### PROBLEM REQUIREMENTS
Every line of the material must appear in the answer exactly as it does here.

### INPUT DATA
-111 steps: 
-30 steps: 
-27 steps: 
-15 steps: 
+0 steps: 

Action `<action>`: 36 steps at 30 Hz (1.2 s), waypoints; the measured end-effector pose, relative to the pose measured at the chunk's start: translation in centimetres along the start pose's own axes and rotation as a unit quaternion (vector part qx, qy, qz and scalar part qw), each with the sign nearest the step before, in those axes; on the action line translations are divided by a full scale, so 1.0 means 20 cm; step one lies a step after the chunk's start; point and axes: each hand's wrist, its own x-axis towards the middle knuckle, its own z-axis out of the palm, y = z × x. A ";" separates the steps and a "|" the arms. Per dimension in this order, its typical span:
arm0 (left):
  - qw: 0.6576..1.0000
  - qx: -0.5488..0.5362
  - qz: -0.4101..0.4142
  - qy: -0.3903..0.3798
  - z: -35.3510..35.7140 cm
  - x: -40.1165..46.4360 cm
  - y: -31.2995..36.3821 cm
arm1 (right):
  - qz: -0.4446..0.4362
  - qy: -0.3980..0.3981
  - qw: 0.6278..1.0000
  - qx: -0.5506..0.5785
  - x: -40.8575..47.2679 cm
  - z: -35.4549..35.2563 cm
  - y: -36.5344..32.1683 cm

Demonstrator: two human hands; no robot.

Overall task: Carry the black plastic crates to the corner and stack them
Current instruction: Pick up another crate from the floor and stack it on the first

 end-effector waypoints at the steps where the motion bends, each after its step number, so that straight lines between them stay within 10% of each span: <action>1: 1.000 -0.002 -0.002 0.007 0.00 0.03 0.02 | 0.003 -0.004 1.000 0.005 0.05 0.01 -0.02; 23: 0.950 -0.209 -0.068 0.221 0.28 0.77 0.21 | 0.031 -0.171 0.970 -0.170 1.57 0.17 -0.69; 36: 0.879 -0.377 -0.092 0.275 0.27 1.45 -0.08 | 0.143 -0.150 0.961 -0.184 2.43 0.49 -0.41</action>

### RESPONSE TO THE EXERCISE
-111 steps: 
-30 steps: 
-27 steps: 
-15 steps: 
+0 steps: 

Action `<action>`: 36 steps at 30 Hz (1.2 s), waypoints; the measured end-effector pose, relative to the pose measured at the chunk's start: translation in centimetres along the start pose's own axes and rotation as a unit quaternion (vector part qx, qy, qz and scalar part qw), each with the sign nearest the step before, in those axes; on the action line translations are divided by a full scale, so 1.0 means 20 cm; step one lies a step after the chunk's start; point and axes: each hand's wrist, its own x-axis towards the middle knuckle, its own z-axis out of the palm, y = z × x. A ";" separates the steps and a "|" the arms. Per dimension in this order, its typical span:
arm0 (left):
  - qw: 0.6576..1.0000
  - qx: -0.5488..0.5362
  - qz: -0.4101..0.4142
  - qy: -0.3903..0.3798
  - z: -35.3510..35.7140 cm
  - x: -40.1165..46.4360 cm
  - y: -31.2995..36.3821 cm
arm1 (right):
  - qz: -0.4446..0.4362
  - qy: -0.3980..0.3981
  - qw: 0.6278..1.0000
  - qx: -0.5506..0.5785
  - x: -40.8575..47.2679 cm
  - z: -35.4549..35.2563 cm
  - y: -36.5344..32.1683 cm

Demonstrator: two human hands; no robot.

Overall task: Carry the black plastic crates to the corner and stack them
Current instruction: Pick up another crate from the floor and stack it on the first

 end-effector waypoints at the steps where the motion bends, each after its step number, so that straight lines between them stay within 10% of each span: <action>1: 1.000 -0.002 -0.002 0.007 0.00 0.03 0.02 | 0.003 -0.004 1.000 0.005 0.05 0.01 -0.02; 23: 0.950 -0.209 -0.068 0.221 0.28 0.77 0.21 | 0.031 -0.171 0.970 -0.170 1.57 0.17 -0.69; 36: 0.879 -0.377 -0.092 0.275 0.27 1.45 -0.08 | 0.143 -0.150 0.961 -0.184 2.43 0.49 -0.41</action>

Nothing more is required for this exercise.